If there is gladness in the madness, it lies in the many witty and imaginative retorts and plays on natural English syntax. There are amusingly overworked sentences that end in long processions of stacked prepositions:

What did you bring that book that I didn’t want to be read to out of up for? (parsed here)

and even more tortuously elaborate variants:

What did you bring that book that I didn’t want to be read aloud to out of from up for?
What did you bring that book that I didn’t want to be read to out of about Down Under up for?

There are charming lines like the following one from James Thurber’s Alarms and Diversions:

‘It’s a bad city to get something in your eye in,’ the nurse said. ‘Yes,’ the interne agreed, ‘but there isn’t a better place to get something in your eye out in.’

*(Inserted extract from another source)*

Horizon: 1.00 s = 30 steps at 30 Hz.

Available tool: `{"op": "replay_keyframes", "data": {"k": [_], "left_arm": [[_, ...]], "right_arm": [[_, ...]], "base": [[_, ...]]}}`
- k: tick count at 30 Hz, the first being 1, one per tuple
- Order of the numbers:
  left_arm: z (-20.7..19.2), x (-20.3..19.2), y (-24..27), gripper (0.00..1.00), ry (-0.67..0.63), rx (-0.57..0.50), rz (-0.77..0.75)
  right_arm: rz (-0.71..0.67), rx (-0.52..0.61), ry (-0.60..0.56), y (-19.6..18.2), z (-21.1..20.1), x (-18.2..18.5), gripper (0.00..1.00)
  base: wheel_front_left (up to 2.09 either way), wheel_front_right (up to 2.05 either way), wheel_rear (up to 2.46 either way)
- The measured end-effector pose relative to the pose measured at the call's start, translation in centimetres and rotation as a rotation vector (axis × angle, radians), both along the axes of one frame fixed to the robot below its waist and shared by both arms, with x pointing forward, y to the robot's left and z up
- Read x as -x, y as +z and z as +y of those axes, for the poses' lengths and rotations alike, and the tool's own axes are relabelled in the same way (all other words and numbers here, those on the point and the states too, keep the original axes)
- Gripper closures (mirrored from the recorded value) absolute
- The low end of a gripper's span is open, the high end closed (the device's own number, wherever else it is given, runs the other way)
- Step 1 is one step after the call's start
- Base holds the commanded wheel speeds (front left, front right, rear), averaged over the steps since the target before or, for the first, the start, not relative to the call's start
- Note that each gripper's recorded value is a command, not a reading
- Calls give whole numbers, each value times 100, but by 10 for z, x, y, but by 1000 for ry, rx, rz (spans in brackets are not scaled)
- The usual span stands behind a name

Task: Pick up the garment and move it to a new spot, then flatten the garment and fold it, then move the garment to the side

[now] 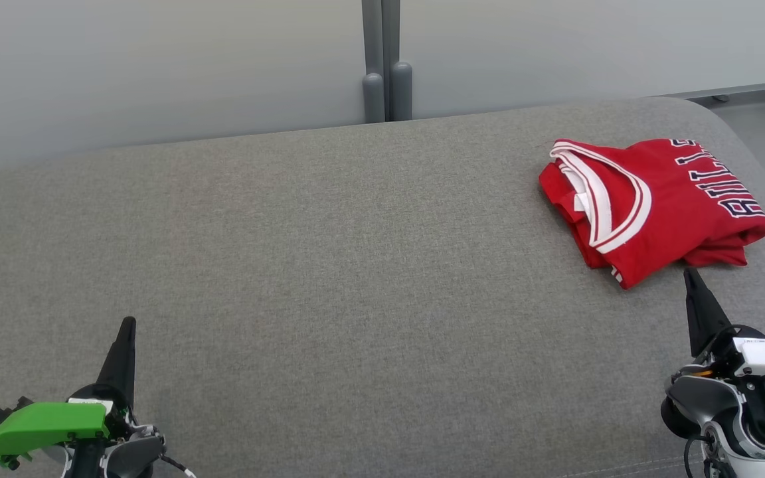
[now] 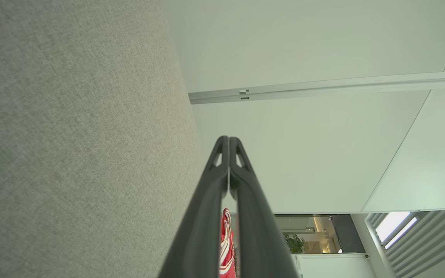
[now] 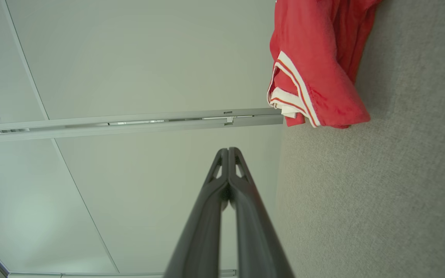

and a more familiar one, often falsely attributed to Winston Churchill:

This is the sort of arrant nonsense up with which I will not put.

Finally there is Morris Bishop’s witty poem ‘The Naughty Preposition’, which was published in The New Yorker on 27 September 1947:

I lately lost a preposition;
It hid, I thought, beneath my chair
And angrily I cried, ‘Perdition!
Up from out of in under there.’

Correctness is my vade mecum,
And straggling phrases I abhor,
And yet I wondered, ‘What should he come
Up from out of in under for?’

Bishop was Professor of Romance Literature at Cornell University, where he was also University Historian. He had a reputation for wit and scholarship, and a flair for limericks and mystique. He seems to have been prejudiced against elves, but who can blame him? At least he was not prejudiced against stranded prepositions.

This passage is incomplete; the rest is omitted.